Iranian Railways has decided to proceed without India's assistance to connect the port of Chabahar to the Afghan border as part of The Chabahar-Zahedan Railway Line project, which is expected to improve New Delhi’s trade ties with Central Asian countries. Iranian Railway reportedly aimed to complete the project by March 2022 while using approximately $400 million from the Iranian National Development Fund, Indian news daily The Hindu quoted unnamed officials as saying.
The 628km railway project is part of India’s commitment to the trilateral agreement between India, Iran and Afghanistan and aimed at boosting regional maritime transit traffic to Central Asia, bypassing Pakistan. The direct trade route between India and Afghanistan is via Pakistan, which is deemed unreliable due to strained bilateral relations between New Delhi and Islamabad over the Kashmir issue. Pakistan and Afghanistan share 18 crossing points and currently only four are open, including the Wagah border, which reopened on Monday.
Former Indian ambassador R Dayakar terms India “losing the iconic” Chabahar-Zahedan railway track as unfortunate on the part of Ircon International Limited which promised the project a $1.6 billion fund in 2016. Explaining the significance of the route, he says the project connects to the Afghanistan border, which would have facilitated bilateral trade while circumventing Afghanistan’s dependence on the Karachi to Peshawar line.
The former Indian ambassador believes that the $1.6 billion project will go ahead and that it is being delayed due to international banking sanctions on Iran.
“I think diplomatic efforts will be put in place to secure the railway project deal with Iran,” he says.
A report by Indian news daily The Hindu quotes unnamed officials as saying: “The US had provided a sanctions waiver for the Chabahar port and the rail line to Zahedan, but it has been difficult to find equipment, suppliers and partners due to worries they could be targeted by the US.”
Iran's Pressure Tactics
Geostrategic expert Kabir Taneja sees Iran’s actions as “tactics to put pressure on New Delhi to expedite these projects”. Recounting the 2019 incident, when Tehran issued a similar statement on the Farzad B gas project in Iranian media. Taneja believes this development will unfold along the same lines.

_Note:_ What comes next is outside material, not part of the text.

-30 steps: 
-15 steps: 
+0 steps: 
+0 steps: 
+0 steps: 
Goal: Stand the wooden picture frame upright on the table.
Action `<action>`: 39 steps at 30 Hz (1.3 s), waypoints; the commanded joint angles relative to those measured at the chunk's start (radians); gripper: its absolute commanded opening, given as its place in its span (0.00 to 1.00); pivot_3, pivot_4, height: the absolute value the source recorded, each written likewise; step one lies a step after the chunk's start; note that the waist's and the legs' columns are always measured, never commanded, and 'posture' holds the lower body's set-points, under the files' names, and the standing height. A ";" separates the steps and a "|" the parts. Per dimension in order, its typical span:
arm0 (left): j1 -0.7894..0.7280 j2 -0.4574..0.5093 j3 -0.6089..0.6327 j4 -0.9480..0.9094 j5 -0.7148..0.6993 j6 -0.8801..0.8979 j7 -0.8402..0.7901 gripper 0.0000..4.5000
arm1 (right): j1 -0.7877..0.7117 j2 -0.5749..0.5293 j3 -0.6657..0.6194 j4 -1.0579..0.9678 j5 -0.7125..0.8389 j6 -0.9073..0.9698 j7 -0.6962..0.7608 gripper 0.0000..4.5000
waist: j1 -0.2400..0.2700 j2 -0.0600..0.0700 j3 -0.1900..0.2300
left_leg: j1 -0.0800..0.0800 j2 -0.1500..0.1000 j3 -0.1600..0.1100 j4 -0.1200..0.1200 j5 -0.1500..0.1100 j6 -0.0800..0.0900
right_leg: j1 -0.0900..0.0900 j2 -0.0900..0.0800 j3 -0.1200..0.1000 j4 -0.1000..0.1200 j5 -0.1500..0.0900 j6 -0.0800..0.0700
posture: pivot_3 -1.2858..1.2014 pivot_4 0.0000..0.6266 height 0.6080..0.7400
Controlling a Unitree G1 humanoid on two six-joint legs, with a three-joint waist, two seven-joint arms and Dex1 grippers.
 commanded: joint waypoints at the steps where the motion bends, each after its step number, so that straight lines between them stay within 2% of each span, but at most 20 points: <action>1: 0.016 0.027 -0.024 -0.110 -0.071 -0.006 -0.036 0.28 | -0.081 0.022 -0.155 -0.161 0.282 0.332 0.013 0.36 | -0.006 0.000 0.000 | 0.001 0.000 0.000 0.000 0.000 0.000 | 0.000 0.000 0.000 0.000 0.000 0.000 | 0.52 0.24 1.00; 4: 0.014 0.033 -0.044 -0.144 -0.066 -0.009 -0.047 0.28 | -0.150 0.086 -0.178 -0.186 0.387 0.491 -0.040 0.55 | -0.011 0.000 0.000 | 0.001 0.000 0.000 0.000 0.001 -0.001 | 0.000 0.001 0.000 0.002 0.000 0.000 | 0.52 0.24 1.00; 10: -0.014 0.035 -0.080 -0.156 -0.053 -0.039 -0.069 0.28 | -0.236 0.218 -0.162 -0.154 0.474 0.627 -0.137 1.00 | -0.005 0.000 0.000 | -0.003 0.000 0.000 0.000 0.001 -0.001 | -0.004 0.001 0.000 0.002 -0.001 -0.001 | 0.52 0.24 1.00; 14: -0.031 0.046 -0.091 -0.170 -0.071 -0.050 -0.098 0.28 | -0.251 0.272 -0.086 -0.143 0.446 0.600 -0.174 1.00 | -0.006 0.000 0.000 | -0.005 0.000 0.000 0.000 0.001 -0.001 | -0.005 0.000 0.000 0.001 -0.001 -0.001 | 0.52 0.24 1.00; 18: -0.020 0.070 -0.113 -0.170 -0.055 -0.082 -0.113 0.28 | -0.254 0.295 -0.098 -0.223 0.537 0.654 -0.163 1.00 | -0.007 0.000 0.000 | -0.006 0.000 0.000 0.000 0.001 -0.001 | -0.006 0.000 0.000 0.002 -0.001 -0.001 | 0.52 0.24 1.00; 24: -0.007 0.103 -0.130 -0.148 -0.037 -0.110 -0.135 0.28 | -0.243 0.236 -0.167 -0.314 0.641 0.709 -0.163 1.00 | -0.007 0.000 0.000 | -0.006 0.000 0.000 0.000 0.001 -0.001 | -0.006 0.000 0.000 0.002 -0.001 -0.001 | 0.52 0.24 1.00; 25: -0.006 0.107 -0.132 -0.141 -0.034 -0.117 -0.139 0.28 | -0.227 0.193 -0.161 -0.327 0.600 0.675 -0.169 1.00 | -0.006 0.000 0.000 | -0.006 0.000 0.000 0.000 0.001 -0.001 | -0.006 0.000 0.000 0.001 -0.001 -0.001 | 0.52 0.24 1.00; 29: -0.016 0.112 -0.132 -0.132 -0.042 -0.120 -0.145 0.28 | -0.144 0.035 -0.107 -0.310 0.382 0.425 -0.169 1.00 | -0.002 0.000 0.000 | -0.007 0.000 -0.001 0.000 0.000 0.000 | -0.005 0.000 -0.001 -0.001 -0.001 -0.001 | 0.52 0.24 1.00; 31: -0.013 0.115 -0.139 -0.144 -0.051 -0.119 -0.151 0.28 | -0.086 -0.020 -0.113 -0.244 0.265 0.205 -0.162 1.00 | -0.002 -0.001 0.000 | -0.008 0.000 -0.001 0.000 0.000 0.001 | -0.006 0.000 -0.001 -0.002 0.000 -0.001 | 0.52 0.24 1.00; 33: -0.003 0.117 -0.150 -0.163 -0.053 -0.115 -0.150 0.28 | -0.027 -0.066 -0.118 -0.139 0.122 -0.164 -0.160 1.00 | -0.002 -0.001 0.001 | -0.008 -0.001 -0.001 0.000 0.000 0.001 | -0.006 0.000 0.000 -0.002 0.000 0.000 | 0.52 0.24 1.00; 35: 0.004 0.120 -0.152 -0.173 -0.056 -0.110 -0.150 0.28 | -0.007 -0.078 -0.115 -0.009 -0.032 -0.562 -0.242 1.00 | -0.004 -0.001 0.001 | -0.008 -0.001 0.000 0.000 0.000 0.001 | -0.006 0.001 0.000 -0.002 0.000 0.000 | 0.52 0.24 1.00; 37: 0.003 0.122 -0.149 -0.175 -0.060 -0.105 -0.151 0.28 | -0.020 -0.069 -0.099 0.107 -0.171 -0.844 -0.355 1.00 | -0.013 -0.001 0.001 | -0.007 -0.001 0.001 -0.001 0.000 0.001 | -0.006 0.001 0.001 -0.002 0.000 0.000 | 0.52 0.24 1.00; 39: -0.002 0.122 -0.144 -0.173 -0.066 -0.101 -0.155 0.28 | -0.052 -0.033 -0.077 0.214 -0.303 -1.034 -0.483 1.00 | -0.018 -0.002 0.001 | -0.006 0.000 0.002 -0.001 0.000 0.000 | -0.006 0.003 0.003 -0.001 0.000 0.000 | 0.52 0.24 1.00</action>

“When Iran says that India has been dropped and we are going to do it on our own, it makes a very good headline, it’s a good pressure tactic, it’s a good way to bring it to the public domain,” Taneja says.
In August 2019, Iranian Oil Minister Bijan Namdar Zanganeh said: “Our intention is to hold final talks with them [India]….if they are not ready to do the project, we will continue with an Iranian company…..”
Three Indian companies had opened Farzad-B, with estimated reserves of 12.8 trillion cubic feet of gas, in 2008 to develop the field after its exploration, but was stopped after intensified sanctions from the West.
India had called for the development of Farzad-B after the lifting of the sanctions.
Defending the delay in funds as having happened “because of pressure of American sanctions”, Taneja says: “India cannot go too much against US sanctions because New Delhi is as responsible country with part of a multiple financial task force and international financial transparency organisations. Going against sanctions can violate international law as well, and more than that India doesn’t want to push the buttons of the United State for no reason.”
If not India, then China
While there is no official confirmation to the claim that India is being dropped from the rail project, the development has come a day after China finalised a massive 25-year $400 billion strategic partnership deal with Iran, focused on investments in infrastructure, manufacturing and upgrading energy and transport facilities, and also refurbishing ports, refineries and other installations.
“Whenever Iran has to push India to make honour its commitment, it often says that if you will not do it, we will get someone else to do it,” Taneja says while emphasising that it is often a nudge towards China. “If you will not do it, China will come and do it, and you will lose out on these opportunities,” he said regarding Iran’s decision to go ahead with the development alone.
However, Washington has made it clear that it could act unilaterally to invoke the “snapback” clause of UN Security Council Resolution 2231 to restore all prior UN sanctions as part of the JCPOA. While Russia and China have rejected the UN Security Council resolution, India, being a non-permanent member, may also has some influence over the terms of any revised restrictions.